Laut der Kommission wird "mit der Beteiligung der Agentur Frontex und mit anderen Mitgliedstaaten als Beobachtern" gerechnet. Das dürfte untertrieben sein, denn die EU-Grenzagentur gehört laut der Projektwebseite von CLOSEYE zu den engen Partnern und arbeitet sogar im Management Board mit. Ziel ist die Einbindung der Flüge in eine "realistische Umgebung" von Frontex-Missionen. Die Grenzagentur ist in den Gebieten, wo CLOSEYE getestet werden soll, mit verschiedenen Missionen präsent.
Für die Leitung ist die spanische Guardia Civil verantwortlich. Beteiligt sind die Küstenwache Portugals und das italienische Militär. Zu den weiteren Partnern gehören die Weltraumagentur und ein weiteres Weltraumforschungszentrum aus Italien sowie Rüstungsberater der im spanischen Staatsbesitz befindlichen Firma ISDEFE. Seitens der Europäischen Union sind die EU-Kommission sowie das EU-Satellitenzentrum SatCen beteiligt. Im vergangenen Jahr hatte CLOSEYE sein Vorhaben beim "Tag der Grenzschützer" im Warschauer Hauptquartier von Frontex präsentiert.
Schaumstoff auf Windschutzscheiben, Netze in Schiffschrauben
Weitere Testflüge sollen dieses Jahr im Projekt AEROCEPTOR stattfinden. Auch hier wird ein Drehflügler genutzt. Ziel ist die Entwicklung eines Systems, um Fahrzeuge aus der Luft zu stoppen. Boote oder Autos könnten aus der Luft mit schnell härtendem Schaumstoff besprüht werden. Möglich wäre auch das Abwerfen von Vorrichtungen, um Reifen zu durchstechen oder die Schiffsschraube zu blockieren (EU will polizeiliche Drohnen bewaffnen). An den Forschungen sind das spanische und israelische Ministerium für öffentliche Sicherheit sowie zwei Rüstungsfirmen aus Israel beteiligt.
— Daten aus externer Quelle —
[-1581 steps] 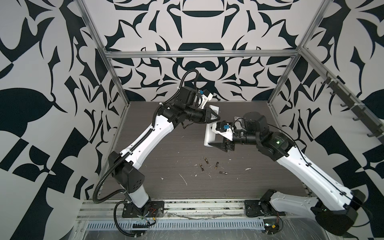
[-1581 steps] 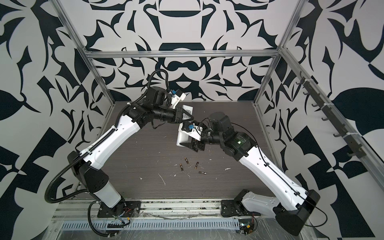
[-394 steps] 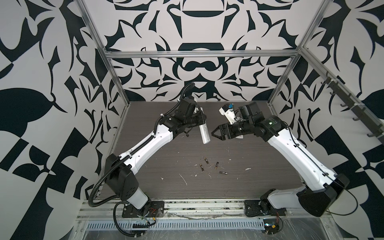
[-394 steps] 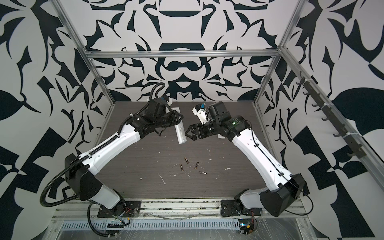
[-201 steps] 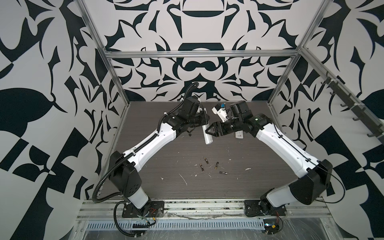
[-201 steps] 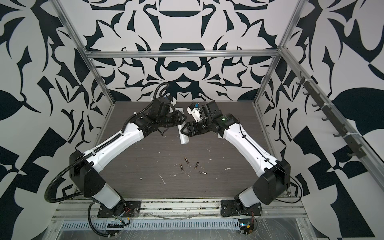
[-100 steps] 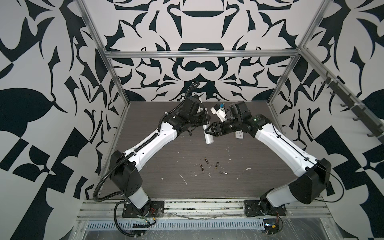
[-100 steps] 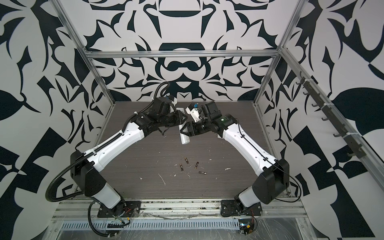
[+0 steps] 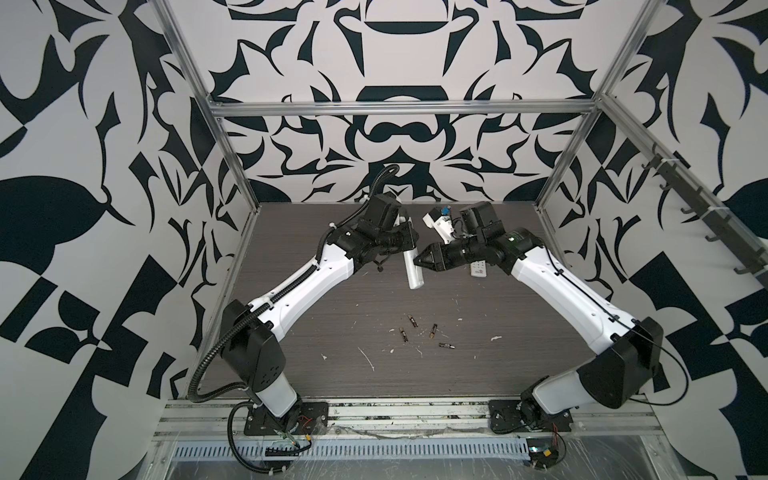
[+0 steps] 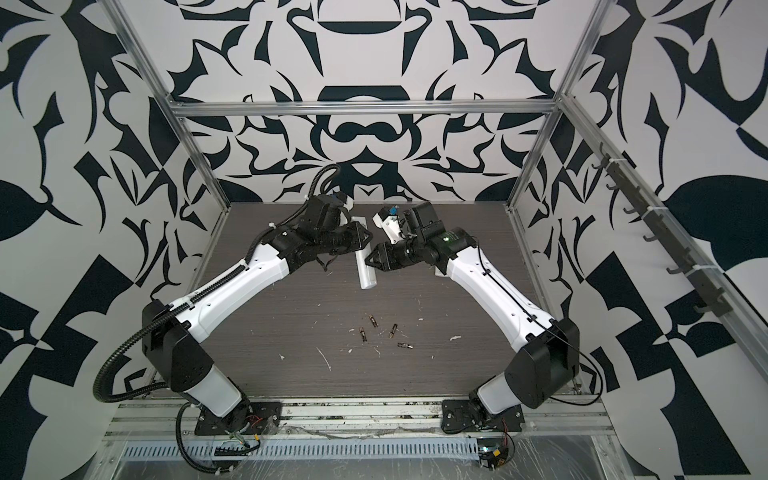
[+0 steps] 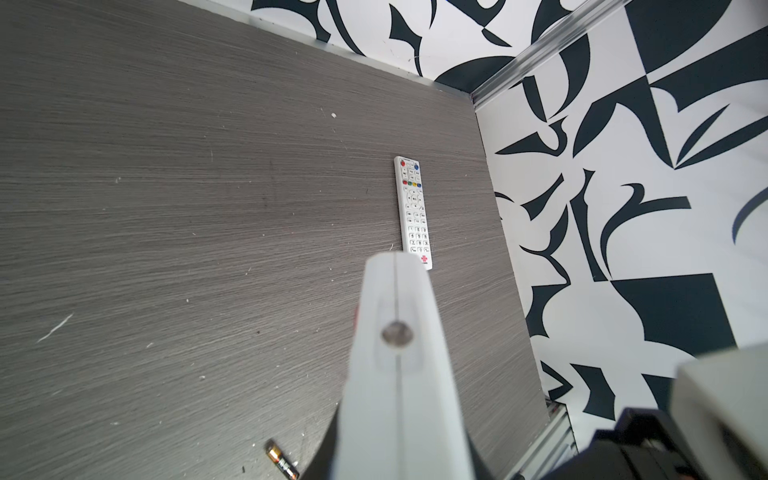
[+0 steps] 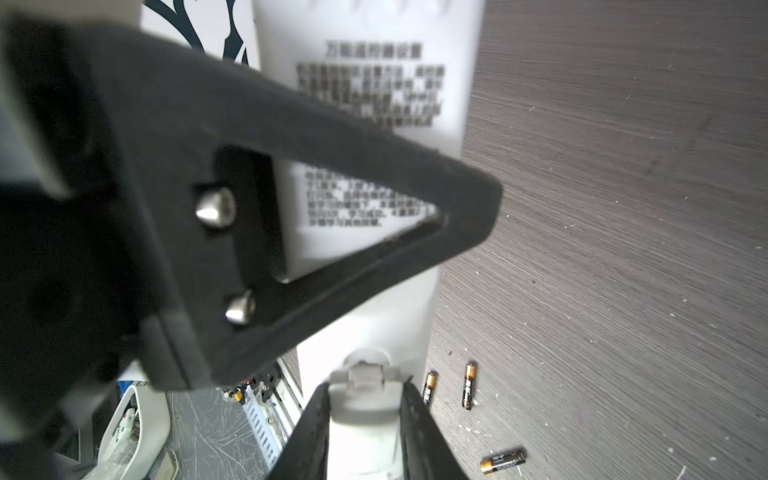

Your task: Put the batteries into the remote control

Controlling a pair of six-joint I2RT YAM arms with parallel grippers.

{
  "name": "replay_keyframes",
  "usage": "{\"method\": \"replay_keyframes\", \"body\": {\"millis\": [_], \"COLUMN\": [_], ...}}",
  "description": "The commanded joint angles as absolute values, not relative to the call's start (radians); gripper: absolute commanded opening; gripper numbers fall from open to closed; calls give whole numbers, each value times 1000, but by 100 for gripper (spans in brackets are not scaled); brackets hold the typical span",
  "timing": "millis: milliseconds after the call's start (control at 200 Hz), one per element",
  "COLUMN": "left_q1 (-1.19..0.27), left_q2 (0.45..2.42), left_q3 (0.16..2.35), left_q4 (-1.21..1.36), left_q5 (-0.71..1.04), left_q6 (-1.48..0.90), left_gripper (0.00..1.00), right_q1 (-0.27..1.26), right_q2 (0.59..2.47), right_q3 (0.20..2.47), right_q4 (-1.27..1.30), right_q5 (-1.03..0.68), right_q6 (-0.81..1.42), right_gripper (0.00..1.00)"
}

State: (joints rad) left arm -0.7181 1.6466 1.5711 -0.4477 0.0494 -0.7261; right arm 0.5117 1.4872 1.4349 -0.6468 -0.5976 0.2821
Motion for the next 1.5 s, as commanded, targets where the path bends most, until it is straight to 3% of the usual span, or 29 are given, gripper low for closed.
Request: {"method": "replay_keyframes", "body": {"millis": [0,1075,1310,1495], "left_q1": [-729,-729,-729,-729], "left_q2": [1650,1657,1646,1634], "left_q3": [1608,1585,1568,1551], "left_q4": [-417,-442,-406,-358], "left_q5": [81,37,68,131], "left_q6": [-738,-735,-732,-726], "left_gripper": [0,0,0,0], "right_q1": [517,516,517,517], "right_q2": [1485,1396,1392,1397], "right_q3": [1449,1477,1472,1472], "right_q4": [-617,-625,-635,-632], "right_q5": [-606,-518,-515,-524], "right_q6": [274,221,222,218], "right_gripper": [28,24,56,65]}}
Als eines der Szenarien wird bei AEROCEPTOR der Schmuggel von Waffen und Drogen mit schnell fahrenden "Speedboats" angenommen. Einsätze seien auch gegen alte, hölzerne Boote mit Migranten denkbar. An Land ergäben sich weitere Szenarien wie Verkehrskontrollen, Verfolgungsjagden oder Geiselnahmen.
In einer früheren Anfrage hatte die Kommission hierzu bereits Details mitgeteilt. Demnach kommt die Helikopter-Drohne "Yamaha Rmax" zum Zuge, die das beteiligte französische Luftfahrtinstitut Onera bereits 2006 beschafft hatte. Eine der Nutzlasten für die Testflüge ist laut der Kommission eine elektrooptische Kamera. Die übrigen zu verwendenden Nutzlasten seien "noch festzulegen".
Es ist also noch unklar, mit welchen konkreten "Wirkmitteln" Fahrzeuge aus der Luft malträtiert werden sollen. Wo die Tests von AEROCEPTOR abgehalten werden, erklärt die Kommission ebenfalls nicht.